Skip all pictures. Write out the data below from its first line through the line that contains "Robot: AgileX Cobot".

** Opening RECORDS SUPPLIED block **

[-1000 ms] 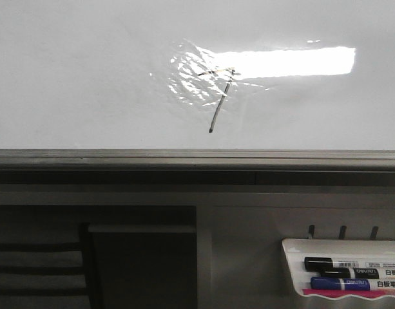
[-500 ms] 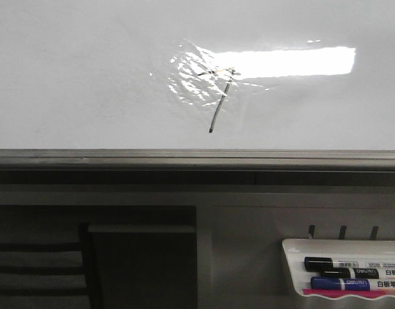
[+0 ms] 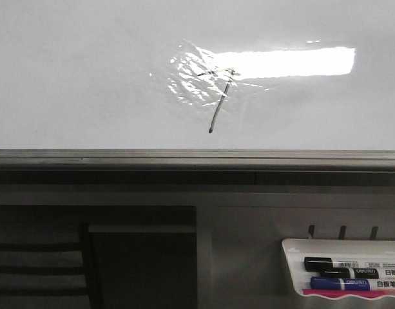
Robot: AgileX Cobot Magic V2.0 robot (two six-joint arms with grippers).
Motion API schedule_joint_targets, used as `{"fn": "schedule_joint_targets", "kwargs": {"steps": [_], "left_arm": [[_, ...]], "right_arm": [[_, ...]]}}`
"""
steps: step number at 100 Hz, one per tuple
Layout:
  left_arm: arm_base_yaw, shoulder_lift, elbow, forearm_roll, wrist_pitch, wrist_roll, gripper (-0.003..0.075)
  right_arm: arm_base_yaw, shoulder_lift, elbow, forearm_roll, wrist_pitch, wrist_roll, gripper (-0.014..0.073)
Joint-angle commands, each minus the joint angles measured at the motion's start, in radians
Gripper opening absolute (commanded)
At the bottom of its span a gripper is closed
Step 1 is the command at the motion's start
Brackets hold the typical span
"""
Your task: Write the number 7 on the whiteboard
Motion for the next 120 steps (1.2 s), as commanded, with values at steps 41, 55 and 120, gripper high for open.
{"fn": "schedule_joint_targets", "kwargs": {"steps": [41, 55, 120], "left_arm": [[-0.044, -0.164, 0.267, 0.129, -0.335, -0.178, -0.002], [-0.044, -0.164, 0.275, 0.117, -0.345, -0.176, -0.002], [-0.044, -0.164, 0.275, 0.117, -0.345, -0.176, -0.002]], "right_arm": [[-0.007, -0.007, -0.024, 0.018, -0.054, -0.003, -0.0071], [-0.007, -0.007, -0.024, 0.018, -0.054, -0.003, -0.0071], [-0.007, -0.007, -0.024, 0.018, -0.054, -0.003, -0.0071]]}}
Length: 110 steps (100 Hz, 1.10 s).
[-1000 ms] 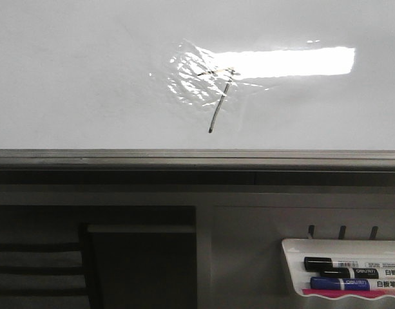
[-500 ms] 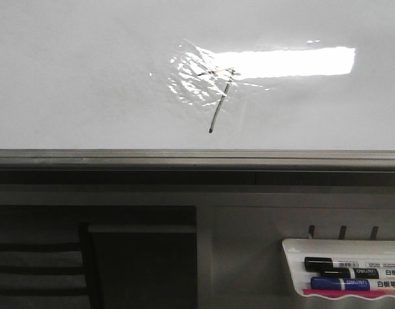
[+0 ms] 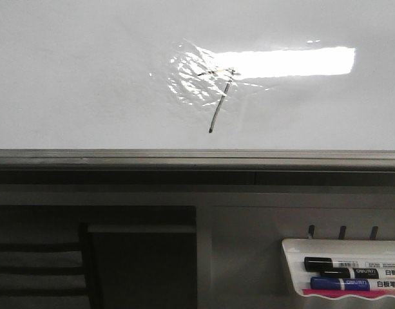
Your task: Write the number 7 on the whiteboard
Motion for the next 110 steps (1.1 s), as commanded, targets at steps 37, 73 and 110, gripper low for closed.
{"fn": "schedule_joint_targets", "kwargs": {"steps": [37, 73, 110], "left_arm": [[-0.008, -0.031, 0.035, -0.002, -0.085, -0.01, -0.002], [-0.008, -0.031, 0.035, -0.002, -0.085, -0.01, -0.002], [-0.008, -0.031, 0.035, -0.002, -0.085, -0.01, -0.002]], "right_arm": [[-0.193, -0.25, 0.154, 0.048, -0.075, -0.003, -0.0071], [-0.505, -0.611, 0.556, 0.068, -0.336, -0.003, -0.0071], [-0.471, -0.835, 0.895, 0.067, -0.649, -0.003, -0.0071]]}}
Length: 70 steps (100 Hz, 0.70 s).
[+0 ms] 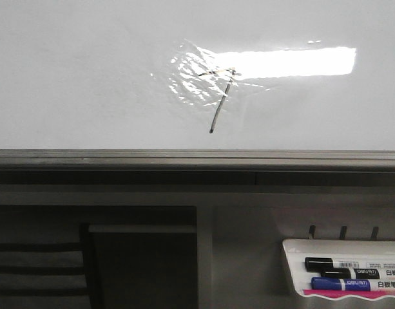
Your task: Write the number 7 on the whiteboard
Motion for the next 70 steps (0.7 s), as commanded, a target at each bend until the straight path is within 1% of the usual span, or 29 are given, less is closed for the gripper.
{"fn": "schedule_joint_targets", "kwargs": {"steps": [1, 17, 50, 54, 58, 59, 64, 66, 70], "left_arm": [[-0.008, -0.031, 0.035, -0.002, -0.085, -0.005, -0.002], [-0.008, -0.031, 0.035, -0.002, -0.085, -0.005, -0.002], [-0.008, -0.031, 0.035, -0.002, -0.085, -0.005, -0.002], [-0.008, -0.031, 0.035, -0.002, -0.085, -0.005, -0.002], [-0.008, -0.031, 0.035, -0.002, -0.085, -0.005, -0.002], [-0.008, -0.031, 0.035, -0.002, -0.085, -0.005, -0.002], [-0.008, -0.031, 0.035, -0.002, -0.085, -0.005, -0.002], [-0.008, -0.031, 0.035, -0.002, -0.085, -0.005, -0.002], [-0.008, -0.031, 0.035, -0.002, -0.085, -0.005, -0.002]], "right_arm": [[0.023, -0.036, 0.029, 0.006, -0.092, -0.006, -0.0071], [0.068, -0.034, 0.031, -0.002, -0.111, -0.006, -0.0071], [0.07, -0.034, 0.031, -0.013, -0.171, 0.008, -0.0071], [0.07, -0.034, 0.031, -0.09, -0.185, 0.083, -0.0071], [0.07, -0.034, 0.031, -0.264, -0.206, 0.256, -0.0071], [0.07, -0.034, 0.031, -0.326, -0.212, 0.316, -0.0071], [0.07, -0.034, 0.031, -0.484, -0.223, 0.468, -0.0071], [0.07, -0.034, 0.031, -0.498, -0.221, 0.485, -0.0071], [0.07, -0.034, 0.031, -0.486, -0.21, 0.485, -0.0071]]}}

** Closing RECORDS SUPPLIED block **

YOUR RESPONSE>
[-1000 ms] 
[-500 ms] 
[+0 ms] 
Robot: AgileX Cobot Magic V2.0 robot (two six-joint arms with grippers).

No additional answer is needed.